Copy every line of the data exactly, leaving nothing out.
"""
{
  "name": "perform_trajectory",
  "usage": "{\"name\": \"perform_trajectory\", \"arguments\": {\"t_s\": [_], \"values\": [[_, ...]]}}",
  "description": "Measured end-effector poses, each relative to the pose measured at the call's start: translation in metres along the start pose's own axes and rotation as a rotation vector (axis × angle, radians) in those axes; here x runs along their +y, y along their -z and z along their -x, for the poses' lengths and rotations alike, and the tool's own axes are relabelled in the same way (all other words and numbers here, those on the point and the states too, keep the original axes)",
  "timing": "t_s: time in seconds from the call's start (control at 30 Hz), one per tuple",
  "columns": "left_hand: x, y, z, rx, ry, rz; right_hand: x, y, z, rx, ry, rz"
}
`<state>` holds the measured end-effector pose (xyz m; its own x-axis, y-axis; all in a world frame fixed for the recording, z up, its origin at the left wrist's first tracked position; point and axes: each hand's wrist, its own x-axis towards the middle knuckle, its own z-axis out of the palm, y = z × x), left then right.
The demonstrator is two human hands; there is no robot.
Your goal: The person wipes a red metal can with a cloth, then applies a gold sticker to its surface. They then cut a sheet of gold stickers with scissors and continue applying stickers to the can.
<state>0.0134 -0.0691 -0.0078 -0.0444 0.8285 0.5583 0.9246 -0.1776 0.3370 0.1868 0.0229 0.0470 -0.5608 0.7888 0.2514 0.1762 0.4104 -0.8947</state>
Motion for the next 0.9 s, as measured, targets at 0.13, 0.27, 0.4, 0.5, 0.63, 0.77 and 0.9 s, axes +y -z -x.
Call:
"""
**Solution below**:
{
  "name": "perform_trajectory",
  "usage": "{\"name\": \"perform_trajectory\", \"arguments\": {\"t_s\": [_], \"values\": [[_, ...]]}}",
  "description": "Measured end-effector poses, each relative to the pose measured at the call's start: translation in metres along the start pose's own axes and rotation as a rotation vector (axis × angle, radians) in those axes; here x runs along their +y, y along their -z and z along their -x, for the poses' lengths and rotations alike, and the tool's own axes are relabelled in the same way (all other words and numbers here, those on the point and the states too, keep the original axes)",
  "timing": "t_s: time in seconds from the call's start (control at 30 Hz), one per tuple",
  "columns": "left_hand: x, y, z, rx, ry, rz; right_hand: x, y, z, rx, ry, rz"
}
`<state>` holds the measured end-effector pose (xyz m; its own x-axis, y-axis; all in a world frame fixed for the recording, z up, its origin at the left wrist's first tracked position; point and axes: each hand's wrist, its own x-axis towards the middle knuckle, its own z-axis out of the palm, y = z × x), left then right.
The demonstrator is two human hands; there is no robot.
Your goal: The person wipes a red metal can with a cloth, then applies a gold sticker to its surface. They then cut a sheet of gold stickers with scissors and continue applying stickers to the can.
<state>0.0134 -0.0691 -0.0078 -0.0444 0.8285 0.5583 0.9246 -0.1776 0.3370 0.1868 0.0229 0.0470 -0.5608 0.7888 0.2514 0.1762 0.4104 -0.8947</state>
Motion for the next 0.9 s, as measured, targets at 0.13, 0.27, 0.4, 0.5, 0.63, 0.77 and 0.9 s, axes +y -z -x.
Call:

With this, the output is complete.